Aim of the task = Beginning with the first line below, please restate each line exactly, down to and including the line containing "Target: ceiling light".

Data items
--------

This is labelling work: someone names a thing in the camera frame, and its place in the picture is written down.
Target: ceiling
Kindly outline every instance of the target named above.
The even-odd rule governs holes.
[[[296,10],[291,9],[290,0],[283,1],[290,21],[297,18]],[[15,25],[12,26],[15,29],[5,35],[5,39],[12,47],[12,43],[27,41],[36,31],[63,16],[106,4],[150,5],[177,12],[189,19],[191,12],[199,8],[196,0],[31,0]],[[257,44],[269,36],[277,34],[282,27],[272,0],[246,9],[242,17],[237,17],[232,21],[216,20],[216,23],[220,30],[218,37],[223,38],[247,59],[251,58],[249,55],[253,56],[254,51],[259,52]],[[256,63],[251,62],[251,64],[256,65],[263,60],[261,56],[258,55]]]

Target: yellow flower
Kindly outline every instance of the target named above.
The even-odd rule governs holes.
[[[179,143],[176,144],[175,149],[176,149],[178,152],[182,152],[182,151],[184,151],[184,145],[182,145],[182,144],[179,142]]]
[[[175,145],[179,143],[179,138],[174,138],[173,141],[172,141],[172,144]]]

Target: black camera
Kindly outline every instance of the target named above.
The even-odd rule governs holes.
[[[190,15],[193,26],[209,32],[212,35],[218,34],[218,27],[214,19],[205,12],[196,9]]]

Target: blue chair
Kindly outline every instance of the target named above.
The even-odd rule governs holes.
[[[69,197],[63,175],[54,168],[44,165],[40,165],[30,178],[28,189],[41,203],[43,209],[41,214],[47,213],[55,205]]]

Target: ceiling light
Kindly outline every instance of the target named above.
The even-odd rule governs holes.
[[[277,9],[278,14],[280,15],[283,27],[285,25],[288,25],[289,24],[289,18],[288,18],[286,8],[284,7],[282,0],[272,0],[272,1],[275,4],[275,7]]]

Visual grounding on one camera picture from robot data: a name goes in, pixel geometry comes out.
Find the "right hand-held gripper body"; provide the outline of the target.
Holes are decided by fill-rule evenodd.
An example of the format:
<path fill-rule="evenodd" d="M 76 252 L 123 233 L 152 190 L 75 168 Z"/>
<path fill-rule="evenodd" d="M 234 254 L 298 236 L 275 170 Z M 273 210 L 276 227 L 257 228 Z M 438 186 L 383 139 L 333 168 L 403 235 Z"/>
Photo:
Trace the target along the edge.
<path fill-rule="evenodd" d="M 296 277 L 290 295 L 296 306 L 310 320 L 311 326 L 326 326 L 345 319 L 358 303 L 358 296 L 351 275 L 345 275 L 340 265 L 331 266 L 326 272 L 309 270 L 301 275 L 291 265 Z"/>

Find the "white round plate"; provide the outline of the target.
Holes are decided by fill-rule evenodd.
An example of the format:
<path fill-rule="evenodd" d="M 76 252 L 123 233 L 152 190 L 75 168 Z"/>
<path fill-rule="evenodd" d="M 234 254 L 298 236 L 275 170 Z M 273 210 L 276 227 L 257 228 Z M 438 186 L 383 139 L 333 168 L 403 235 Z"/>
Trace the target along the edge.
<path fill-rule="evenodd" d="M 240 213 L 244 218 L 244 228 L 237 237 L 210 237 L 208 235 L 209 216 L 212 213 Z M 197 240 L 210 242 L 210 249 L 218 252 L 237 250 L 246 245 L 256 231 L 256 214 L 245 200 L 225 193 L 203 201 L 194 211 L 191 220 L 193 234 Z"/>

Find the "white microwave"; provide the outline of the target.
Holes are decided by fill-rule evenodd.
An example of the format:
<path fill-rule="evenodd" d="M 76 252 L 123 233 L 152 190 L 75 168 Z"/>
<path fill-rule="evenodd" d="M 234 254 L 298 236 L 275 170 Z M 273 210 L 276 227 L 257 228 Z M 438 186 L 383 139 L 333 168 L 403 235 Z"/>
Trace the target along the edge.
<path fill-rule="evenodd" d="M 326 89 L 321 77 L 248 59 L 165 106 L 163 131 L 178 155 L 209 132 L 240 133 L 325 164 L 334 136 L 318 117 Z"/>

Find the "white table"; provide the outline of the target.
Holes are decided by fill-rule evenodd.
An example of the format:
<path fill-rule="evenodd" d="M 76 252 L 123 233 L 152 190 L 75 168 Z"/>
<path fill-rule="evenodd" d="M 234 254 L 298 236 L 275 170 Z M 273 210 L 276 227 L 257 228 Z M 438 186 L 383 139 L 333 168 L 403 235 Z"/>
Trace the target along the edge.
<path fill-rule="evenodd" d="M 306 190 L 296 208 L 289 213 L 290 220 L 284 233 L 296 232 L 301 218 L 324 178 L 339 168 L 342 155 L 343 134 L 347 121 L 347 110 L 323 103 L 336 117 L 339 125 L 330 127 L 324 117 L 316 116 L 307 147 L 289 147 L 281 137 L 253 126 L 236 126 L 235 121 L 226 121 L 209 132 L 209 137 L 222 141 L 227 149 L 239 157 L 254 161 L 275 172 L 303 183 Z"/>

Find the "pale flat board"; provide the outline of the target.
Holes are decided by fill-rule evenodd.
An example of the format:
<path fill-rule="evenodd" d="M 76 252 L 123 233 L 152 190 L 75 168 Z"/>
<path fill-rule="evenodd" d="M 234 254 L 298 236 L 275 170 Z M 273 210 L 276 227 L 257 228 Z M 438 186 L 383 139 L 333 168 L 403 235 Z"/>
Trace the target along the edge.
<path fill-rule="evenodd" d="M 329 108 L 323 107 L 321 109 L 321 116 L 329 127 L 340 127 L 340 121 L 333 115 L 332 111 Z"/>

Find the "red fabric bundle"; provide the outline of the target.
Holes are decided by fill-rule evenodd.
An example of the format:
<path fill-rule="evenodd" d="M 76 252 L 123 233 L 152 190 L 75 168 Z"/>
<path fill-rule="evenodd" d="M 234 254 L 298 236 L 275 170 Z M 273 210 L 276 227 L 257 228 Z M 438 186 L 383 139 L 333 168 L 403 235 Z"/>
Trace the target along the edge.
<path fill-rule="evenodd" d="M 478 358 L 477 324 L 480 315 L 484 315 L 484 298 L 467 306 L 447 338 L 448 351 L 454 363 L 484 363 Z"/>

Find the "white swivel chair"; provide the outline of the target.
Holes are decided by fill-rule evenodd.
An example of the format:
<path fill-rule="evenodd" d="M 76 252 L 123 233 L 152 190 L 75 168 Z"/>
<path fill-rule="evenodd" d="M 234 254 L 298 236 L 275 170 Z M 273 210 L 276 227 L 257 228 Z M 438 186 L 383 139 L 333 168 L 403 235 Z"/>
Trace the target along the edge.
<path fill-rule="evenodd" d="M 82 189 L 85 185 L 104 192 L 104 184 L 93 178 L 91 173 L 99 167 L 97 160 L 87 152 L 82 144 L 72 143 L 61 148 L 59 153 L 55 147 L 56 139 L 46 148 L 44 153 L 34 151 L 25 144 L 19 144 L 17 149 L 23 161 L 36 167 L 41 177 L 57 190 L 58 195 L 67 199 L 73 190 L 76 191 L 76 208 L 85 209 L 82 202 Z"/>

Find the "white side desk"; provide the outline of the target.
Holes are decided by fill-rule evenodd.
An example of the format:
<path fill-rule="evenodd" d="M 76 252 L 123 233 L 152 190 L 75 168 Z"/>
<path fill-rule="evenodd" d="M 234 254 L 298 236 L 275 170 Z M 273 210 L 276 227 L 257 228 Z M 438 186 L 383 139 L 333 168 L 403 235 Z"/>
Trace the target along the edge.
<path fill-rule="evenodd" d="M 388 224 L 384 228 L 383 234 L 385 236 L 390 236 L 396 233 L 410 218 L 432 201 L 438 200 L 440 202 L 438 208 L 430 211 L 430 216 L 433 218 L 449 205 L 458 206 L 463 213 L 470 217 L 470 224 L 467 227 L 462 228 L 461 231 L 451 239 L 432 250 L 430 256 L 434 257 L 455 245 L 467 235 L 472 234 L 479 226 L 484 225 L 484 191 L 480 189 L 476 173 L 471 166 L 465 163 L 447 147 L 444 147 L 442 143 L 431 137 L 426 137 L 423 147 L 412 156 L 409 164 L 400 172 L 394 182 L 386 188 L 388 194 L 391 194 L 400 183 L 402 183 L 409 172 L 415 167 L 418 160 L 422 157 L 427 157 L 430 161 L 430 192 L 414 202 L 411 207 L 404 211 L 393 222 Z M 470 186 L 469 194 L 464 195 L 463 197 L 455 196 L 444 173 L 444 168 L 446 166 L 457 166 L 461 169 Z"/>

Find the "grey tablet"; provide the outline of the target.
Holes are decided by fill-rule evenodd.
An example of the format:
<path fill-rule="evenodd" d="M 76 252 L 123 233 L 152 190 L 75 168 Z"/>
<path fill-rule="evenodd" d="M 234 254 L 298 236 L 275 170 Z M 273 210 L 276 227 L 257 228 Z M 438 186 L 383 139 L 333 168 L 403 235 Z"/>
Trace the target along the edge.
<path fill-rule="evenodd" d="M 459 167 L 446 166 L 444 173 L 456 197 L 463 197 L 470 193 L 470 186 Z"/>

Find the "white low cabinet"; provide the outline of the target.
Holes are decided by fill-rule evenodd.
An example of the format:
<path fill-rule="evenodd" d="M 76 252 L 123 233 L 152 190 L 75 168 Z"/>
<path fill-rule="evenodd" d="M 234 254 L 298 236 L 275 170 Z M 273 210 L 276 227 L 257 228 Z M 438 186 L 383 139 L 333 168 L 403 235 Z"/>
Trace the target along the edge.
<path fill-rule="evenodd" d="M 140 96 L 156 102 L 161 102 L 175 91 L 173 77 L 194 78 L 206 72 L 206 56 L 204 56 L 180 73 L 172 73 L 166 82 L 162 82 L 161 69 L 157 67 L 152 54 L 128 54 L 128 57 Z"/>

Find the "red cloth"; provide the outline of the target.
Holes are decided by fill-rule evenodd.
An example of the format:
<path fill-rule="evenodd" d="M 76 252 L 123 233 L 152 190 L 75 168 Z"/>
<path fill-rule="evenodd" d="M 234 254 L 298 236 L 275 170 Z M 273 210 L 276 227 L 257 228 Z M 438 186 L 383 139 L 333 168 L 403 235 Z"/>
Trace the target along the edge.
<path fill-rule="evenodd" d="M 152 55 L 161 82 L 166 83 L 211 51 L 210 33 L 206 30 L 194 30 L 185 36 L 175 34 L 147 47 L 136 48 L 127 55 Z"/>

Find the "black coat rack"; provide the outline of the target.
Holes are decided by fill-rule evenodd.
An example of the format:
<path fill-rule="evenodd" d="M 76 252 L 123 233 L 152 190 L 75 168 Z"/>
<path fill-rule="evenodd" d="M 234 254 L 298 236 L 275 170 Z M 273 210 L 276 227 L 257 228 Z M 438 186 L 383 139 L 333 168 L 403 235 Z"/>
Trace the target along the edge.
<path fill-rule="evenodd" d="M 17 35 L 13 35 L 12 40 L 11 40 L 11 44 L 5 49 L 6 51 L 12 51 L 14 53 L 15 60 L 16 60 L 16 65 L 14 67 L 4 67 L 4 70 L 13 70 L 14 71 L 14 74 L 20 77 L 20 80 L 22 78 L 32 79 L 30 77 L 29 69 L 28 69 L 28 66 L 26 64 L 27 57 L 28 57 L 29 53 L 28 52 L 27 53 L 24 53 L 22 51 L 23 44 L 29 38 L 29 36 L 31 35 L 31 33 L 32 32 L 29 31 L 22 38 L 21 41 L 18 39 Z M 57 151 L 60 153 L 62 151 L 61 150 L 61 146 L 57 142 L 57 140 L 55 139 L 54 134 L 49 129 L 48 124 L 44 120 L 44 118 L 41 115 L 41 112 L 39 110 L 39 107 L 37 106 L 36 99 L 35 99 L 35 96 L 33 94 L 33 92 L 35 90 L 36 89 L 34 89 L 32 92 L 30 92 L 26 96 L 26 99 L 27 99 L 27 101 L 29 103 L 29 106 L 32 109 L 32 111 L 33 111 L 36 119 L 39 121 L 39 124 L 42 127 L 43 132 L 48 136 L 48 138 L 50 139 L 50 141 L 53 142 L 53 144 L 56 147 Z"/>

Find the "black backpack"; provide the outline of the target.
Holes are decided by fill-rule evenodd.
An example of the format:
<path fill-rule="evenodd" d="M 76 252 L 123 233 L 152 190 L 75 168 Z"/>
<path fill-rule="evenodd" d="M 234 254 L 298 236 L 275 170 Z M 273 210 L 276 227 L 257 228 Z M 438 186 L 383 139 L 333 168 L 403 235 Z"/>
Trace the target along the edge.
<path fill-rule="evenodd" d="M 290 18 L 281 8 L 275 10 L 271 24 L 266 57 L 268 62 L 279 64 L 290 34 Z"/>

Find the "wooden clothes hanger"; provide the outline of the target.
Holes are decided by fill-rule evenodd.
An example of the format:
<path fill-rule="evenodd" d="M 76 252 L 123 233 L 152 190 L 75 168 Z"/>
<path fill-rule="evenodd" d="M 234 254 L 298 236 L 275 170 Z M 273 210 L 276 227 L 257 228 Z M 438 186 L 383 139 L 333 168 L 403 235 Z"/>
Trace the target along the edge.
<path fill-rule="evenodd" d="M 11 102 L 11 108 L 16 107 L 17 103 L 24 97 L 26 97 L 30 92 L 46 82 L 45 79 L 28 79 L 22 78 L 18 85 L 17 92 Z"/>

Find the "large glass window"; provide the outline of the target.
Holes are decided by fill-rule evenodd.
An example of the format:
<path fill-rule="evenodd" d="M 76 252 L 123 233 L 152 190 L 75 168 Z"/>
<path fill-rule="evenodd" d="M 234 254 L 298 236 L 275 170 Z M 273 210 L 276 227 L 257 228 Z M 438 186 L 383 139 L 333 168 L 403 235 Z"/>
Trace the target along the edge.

--------

Expected output =
This is labelling work: someone names a thing in the camera frame, and its place in the picture is written down.
Target: ceiling
Kindly outline every instance of the target named above.
The even-odd rule governs holes.
[[[296,10],[291,9],[290,0],[283,1],[290,21],[297,18]],[[15,25],[12,26],[15,29],[5,35],[5,39],[12,47],[12,43],[27,41],[36,31],[63,16],[106,4],[150,5],[177,12],[189,19],[191,12],[199,8],[196,0],[31,0]],[[257,44],[269,36],[277,34],[282,27],[272,0],[246,9],[242,17],[237,17],[232,21],[216,20],[216,23],[220,30],[218,37],[223,38],[247,59],[251,58],[249,55],[253,56],[254,51],[259,52]],[[256,63],[251,62],[251,64],[256,65],[263,60],[261,56],[258,55]]]

Target: yellow flower
Kindly outline every instance of the target named above.
The even-odd rule governs holes.
[[[179,143],[176,144],[175,149],[176,149],[178,152],[182,152],[182,151],[184,151],[184,145],[182,145],[182,144],[179,142]]]
[[[175,145],[179,143],[179,138],[174,138],[173,141],[172,141],[172,144]]]

Target: black camera
Kindly outline every instance of the target named above.
The even-odd rule governs holes.
[[[190,15],[193,26],[209,32],[212,35],[218,34],[218,27],[214,19],[205,12],[196,9]]]

Target: blue chair
Kindly outline every instance of the target named above.
The even-odd rule governs holes.
[[[69,197],[63,175],[54,168],[44,165],[40,165],[30,178],[28,189],[41,203],[43,209],[41,214],[47,213],[55,205]]]

Target: ceiling light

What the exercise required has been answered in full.